TASK BRIEF »
Scan the listing below. Copy each line that contains "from".

[[ DATA SHOWN open ]]

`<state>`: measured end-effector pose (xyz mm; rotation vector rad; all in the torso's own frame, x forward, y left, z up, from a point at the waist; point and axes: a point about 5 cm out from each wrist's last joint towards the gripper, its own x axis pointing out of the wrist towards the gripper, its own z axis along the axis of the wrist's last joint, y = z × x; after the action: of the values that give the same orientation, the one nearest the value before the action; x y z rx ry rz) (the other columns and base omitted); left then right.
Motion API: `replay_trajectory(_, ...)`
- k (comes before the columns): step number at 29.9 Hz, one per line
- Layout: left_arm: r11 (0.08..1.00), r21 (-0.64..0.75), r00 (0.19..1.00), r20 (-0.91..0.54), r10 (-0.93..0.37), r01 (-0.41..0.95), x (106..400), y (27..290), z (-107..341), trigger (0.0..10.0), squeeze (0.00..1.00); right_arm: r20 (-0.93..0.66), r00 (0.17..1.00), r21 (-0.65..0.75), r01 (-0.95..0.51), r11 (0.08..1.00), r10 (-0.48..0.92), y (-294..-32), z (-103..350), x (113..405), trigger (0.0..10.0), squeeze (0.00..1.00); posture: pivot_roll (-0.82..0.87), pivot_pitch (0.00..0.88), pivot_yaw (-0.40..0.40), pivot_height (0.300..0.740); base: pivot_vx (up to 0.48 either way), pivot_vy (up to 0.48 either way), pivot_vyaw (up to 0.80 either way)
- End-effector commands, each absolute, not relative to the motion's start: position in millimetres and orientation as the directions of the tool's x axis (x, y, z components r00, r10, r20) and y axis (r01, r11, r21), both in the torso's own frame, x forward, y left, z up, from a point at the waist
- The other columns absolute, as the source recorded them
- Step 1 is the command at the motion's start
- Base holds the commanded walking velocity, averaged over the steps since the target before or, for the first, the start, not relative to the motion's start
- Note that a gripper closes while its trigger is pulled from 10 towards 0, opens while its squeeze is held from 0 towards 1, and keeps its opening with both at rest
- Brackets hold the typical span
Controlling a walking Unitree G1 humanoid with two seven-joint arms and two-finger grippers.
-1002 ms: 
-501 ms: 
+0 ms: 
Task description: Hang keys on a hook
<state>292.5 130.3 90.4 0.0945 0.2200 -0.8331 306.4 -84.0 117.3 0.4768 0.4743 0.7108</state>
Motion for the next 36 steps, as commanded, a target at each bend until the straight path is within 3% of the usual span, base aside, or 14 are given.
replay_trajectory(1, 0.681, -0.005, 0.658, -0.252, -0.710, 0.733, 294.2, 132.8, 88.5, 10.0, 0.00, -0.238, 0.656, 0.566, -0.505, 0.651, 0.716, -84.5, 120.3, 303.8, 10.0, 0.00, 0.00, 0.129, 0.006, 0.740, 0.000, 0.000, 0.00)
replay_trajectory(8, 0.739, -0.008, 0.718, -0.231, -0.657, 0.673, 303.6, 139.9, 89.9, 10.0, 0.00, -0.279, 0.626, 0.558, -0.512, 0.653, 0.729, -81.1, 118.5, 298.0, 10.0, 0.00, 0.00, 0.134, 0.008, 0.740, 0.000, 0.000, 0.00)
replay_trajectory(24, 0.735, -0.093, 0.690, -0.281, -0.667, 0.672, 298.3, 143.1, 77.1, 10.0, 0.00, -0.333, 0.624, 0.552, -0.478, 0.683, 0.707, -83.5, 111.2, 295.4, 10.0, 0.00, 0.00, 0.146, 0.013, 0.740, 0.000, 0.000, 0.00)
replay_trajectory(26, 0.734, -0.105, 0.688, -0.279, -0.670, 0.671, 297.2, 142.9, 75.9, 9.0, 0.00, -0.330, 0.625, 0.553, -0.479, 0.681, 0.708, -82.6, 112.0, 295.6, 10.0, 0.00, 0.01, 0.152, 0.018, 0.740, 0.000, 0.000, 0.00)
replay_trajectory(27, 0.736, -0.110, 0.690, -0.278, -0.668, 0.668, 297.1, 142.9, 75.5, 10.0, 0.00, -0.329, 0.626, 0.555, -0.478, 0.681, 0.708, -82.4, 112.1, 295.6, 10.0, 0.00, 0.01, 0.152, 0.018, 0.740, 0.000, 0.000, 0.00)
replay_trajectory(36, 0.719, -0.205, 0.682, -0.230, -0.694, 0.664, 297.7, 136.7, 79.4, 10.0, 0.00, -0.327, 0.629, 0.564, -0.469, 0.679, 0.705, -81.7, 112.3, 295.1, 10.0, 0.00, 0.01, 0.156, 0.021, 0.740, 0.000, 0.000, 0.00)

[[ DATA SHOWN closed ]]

RESPONSE AREA »
`<state>`: measured end-effector pose (xyz mm; rotation vector rad; all in the torso's own frame, x forward, y left, z up, from a point at the waist; point and axes: a point about 5 cm out from each wrist's last joint towards the gripper, its own x axis pointing out of the wrist towards the gripper, its own z axis along the axis of the wrist's last joint, y = z × x; after the action: of the values that give the same orientation, the one nearest the value before the action; x y z rx ry rz) (the other columns and base omitted); left then right.
- End-effector commands, each absolute, not relative to the motion's start: position in millimetres and orientation as the directions of the tool's x axis (x, y, z components r00, r10, r20) and y axis (r01, r11, r21), both in the torso's own frame, x forward, y left, z up, from a point at the waist
- Note that a gripper closes while its trigger is pulled from 10 towards 0, opens while its squeeze is held from 0 towards 1, and keeps its opening with both at rest

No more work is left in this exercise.